[Dataset excerpts]

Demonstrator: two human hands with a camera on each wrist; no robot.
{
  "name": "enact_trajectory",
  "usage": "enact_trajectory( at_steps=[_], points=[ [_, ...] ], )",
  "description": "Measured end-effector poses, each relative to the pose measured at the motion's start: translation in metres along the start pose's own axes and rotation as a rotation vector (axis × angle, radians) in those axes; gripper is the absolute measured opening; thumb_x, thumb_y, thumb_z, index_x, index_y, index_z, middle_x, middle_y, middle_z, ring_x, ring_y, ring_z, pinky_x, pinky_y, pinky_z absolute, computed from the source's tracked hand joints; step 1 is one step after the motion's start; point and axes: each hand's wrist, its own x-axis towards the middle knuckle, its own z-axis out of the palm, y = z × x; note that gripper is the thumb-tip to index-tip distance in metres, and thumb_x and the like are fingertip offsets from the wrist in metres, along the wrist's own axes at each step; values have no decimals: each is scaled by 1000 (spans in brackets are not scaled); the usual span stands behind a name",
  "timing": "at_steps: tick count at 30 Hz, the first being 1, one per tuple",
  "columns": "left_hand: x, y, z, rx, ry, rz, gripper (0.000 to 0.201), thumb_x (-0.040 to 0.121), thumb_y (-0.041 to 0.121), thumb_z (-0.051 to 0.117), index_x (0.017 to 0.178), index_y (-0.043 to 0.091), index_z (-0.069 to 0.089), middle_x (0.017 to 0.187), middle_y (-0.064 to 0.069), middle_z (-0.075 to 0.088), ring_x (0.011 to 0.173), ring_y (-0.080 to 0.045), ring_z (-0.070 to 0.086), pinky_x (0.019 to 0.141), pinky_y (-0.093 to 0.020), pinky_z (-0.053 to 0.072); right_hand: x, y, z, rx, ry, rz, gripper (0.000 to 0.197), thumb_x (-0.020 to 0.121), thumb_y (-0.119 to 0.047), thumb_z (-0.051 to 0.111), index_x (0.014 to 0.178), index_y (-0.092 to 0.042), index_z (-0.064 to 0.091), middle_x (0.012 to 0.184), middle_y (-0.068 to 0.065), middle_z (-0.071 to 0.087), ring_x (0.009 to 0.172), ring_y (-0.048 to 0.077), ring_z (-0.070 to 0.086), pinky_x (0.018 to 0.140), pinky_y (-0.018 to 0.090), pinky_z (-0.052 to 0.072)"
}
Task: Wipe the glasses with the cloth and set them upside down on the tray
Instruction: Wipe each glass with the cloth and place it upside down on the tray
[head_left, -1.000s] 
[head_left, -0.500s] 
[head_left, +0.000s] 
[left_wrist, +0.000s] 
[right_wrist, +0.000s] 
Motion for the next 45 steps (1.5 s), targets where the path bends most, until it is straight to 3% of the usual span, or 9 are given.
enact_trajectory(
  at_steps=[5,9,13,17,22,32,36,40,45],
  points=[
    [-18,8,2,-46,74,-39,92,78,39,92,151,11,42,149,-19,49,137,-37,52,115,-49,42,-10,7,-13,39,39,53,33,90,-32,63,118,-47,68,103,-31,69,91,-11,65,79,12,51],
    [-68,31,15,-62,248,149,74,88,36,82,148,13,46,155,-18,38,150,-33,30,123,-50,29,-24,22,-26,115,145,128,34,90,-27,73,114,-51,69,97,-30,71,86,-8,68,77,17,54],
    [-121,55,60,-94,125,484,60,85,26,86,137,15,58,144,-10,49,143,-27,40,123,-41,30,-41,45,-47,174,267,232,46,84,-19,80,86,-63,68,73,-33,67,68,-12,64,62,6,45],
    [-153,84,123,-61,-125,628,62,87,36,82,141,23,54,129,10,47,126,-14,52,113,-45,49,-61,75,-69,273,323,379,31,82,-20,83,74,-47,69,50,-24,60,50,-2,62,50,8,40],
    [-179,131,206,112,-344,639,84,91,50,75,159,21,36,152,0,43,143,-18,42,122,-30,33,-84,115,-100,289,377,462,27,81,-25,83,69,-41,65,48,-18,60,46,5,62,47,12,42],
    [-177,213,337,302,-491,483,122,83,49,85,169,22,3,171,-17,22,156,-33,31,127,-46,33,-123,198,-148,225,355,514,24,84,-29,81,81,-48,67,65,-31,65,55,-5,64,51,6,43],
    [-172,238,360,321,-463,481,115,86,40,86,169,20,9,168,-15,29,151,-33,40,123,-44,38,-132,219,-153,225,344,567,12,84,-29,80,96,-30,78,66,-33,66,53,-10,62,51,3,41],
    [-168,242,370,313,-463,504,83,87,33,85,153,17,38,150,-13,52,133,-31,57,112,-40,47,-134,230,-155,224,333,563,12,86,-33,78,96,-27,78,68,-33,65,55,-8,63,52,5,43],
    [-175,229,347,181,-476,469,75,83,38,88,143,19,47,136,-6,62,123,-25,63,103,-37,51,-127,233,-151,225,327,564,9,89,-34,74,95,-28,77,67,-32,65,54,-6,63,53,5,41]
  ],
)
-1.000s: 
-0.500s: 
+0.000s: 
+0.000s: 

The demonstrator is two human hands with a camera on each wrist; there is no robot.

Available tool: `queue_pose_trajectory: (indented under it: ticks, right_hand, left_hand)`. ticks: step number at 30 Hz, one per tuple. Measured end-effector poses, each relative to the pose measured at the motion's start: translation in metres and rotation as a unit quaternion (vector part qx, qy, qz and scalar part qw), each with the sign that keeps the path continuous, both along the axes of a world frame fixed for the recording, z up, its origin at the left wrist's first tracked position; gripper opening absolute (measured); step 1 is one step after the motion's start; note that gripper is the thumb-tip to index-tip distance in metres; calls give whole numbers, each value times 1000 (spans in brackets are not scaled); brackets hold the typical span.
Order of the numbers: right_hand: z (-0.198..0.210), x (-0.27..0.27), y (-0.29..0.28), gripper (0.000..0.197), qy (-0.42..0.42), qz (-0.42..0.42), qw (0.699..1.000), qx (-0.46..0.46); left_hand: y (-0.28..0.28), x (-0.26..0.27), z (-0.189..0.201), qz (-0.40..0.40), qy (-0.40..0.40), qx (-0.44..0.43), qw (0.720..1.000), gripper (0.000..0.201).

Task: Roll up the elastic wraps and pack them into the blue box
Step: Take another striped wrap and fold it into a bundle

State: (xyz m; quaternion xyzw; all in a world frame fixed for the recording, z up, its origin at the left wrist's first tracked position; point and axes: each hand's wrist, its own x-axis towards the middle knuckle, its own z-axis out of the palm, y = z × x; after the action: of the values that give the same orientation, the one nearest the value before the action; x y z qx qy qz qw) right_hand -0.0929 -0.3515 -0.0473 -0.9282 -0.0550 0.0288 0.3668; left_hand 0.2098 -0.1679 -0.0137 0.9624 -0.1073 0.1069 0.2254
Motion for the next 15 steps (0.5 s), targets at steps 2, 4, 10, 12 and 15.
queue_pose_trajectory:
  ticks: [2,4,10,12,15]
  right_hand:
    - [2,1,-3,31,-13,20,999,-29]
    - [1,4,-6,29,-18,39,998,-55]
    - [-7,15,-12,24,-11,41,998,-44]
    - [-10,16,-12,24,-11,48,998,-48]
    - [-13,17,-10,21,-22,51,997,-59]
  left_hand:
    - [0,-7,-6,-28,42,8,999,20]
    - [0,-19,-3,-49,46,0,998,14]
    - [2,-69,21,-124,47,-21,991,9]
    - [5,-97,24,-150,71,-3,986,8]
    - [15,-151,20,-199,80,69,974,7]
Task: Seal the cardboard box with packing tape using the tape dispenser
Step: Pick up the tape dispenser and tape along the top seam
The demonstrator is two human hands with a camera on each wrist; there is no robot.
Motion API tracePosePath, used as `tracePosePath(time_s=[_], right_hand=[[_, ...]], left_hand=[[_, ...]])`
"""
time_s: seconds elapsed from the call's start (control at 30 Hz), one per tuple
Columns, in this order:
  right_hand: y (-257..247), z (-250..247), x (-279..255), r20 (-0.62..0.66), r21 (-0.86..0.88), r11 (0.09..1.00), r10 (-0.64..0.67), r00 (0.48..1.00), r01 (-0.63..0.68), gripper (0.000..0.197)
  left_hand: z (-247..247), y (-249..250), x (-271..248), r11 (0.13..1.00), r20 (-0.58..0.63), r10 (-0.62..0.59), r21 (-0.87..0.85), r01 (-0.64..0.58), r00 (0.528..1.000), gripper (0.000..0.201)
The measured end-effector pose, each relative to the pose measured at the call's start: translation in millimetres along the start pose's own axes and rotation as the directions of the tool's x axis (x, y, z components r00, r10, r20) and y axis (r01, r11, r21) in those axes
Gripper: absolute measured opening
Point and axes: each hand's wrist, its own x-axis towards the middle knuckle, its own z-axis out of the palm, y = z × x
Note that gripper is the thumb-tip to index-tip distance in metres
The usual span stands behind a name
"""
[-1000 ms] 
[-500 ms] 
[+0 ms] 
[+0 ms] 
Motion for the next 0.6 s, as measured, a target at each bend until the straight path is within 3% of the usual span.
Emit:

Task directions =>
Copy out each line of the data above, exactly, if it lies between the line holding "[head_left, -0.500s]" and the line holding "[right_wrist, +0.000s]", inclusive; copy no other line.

Response =>
[head_left, -0.500s] 
[head_left, +0.000s] 
[left_wrist, +0.000s] 
[right_wrist, +0.000s] 

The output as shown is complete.